- [Dataset extract]:
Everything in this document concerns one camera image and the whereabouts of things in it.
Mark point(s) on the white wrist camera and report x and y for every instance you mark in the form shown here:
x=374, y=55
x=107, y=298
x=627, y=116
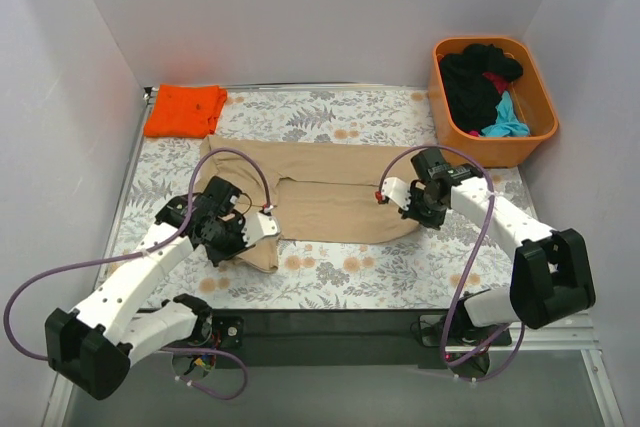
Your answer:
x=396, y=191
x=259, y=226

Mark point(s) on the red garment in basket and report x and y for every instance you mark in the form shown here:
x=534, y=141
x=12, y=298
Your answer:
x=498, y=81

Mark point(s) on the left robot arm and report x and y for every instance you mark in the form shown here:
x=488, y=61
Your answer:
x=96, y=343

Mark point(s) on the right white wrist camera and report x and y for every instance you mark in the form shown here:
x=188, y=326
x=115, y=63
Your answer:
x=396, y=191

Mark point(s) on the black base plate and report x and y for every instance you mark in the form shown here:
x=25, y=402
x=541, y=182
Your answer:
x=310, y=338

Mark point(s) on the aluminium mounting rail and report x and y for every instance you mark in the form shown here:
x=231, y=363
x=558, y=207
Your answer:
x=557, y=379

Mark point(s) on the folded orange t shirt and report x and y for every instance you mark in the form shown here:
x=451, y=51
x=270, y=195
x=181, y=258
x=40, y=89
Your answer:
x=185, y=112

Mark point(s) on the floral table mat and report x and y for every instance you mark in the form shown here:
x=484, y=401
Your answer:
x=420, y=270

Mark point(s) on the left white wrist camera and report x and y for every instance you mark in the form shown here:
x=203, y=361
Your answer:
x=259, y=226

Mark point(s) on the orange plastic basket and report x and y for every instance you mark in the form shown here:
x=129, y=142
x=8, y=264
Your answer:
x=532, y=106

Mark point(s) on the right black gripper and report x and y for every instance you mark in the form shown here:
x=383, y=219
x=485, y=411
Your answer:
x=417, y=204

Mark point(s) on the beige t shirt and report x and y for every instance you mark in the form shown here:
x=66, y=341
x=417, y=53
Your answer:
x=322, y=192

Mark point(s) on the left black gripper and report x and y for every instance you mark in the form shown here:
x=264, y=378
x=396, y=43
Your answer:
x=232, y=236

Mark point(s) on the turquoise garment in basket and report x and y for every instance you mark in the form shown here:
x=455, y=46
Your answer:
x=507, y=124

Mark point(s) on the black t shirt in basket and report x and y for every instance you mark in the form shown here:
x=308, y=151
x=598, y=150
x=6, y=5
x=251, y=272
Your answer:
x=472, y=99

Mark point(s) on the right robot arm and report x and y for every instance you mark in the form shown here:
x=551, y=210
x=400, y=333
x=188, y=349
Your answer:
x=551, y=276

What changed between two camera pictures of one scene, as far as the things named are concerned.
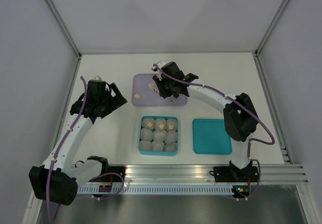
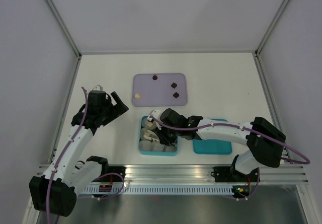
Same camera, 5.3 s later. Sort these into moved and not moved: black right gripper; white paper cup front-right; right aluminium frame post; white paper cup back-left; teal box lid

- [Exercise directions]: Give the listing again, exactly as it appears, but without its images.

- [Output]:
Everything in this document concerns one camera image and the whereabouts of things in it.
Mark point(s) on the white wrist camera and report x and y for every instance you mark in the form shown here:
x=374, y=55
x=107, y=298
x=627, y=116
Your answer:
x=396, y=191
x=259, y=226

Mark point(s) on the red garment in basket and report x and y for every instance you mark in the form shown here:
x=534, y=141
x=12, y=298
Your answer:
x=498, y=81

Mark point(s) on the left robot arm and report x and y for every instance you mark in the form shown here:
x=488, y=61
Your answer:
x=96, y=343

Mark point(s) on the right white wrist camera and report x and y for every instance you mark in the form shown here:
x=188, y=326
x=115, y=63
Your answer:
x=396, y=191

Mark point(s) on the black base plate and report x and y for every instance you mark in the form shown here:
x=25, y=402
x=541, y=182
Your answer:
x=310, y=338

Mark point(s) on the aluminium mounting rail and report x and y for every instance you mark in the form shown here:
x=231, y=363
x=558, y=207
Your answer:
x=557, y=379

Mark point(s) on the folded orange t shirt and report x and y for every instance you mark in the form shown here:
x=451, y=51
x=270, y=195
x=181, y=258
x=40, y=89
Your answer:
x=185, y=112

Mark point(s) on the floral table mat and report x and y for every instance you mark in the form shown here:
x=484, y=401
Your answer:
x=420, y=270

Mark point(s) on the left white wrist camera and report x and y for every instance you mark in the form shown here:
x=203, y=361
Your answer:
x=259, y=226

Mark point(s) on the orange plastic basket and report x and y for every instance you mark in the form shown here:
x=129, y=142
x=8, y=264
Your answer:
x=532, y=106

Mark point(s) on the right black gripper and report x and y for every instance you mark in the form shown here:
x=383, y=219
x=485, y=411
Your answer:
x=417, y=204

Mark point(s) on the beige t shirt and report x and y for every instance you mark in the form shown here:
x=66, y=341
x=417, y=53
Your answer:
x=322, y=192

Mark point(s) on the left black gripper and report x and y for every instance you mark in the form shown here:
x=264, y=378
x=396, y=43
Your answer:
x=232, y=236

Mark point(s) on the turquoise garment in basket and report x and y for every instance you mark in the form shown here:
x=455, y=46
Your answer:
x=507, y=124

Mark point(s) on the black t shirt in basket and report x and y for every instance you mark in the form shown here:
x=308, y=151
x=598, y=150
x=6, y=5
x=251, y=272
Your answer:
x=472, y=99

Mark point(s) on the right robot arm and report x and y for every instance you mark in the form shown here:
x=551, y=210
x=400, y=333
x=188, y=349
Your answer:
x=551, y=276

What changed between two camera pictures of one scene, as far as the things named are concerned.
Same camera, 5.3 s later. Sort these into moved and not moved: black right gripper; white paper cup front-right; right aluminium frame post; white paper cup back-left; teal box lid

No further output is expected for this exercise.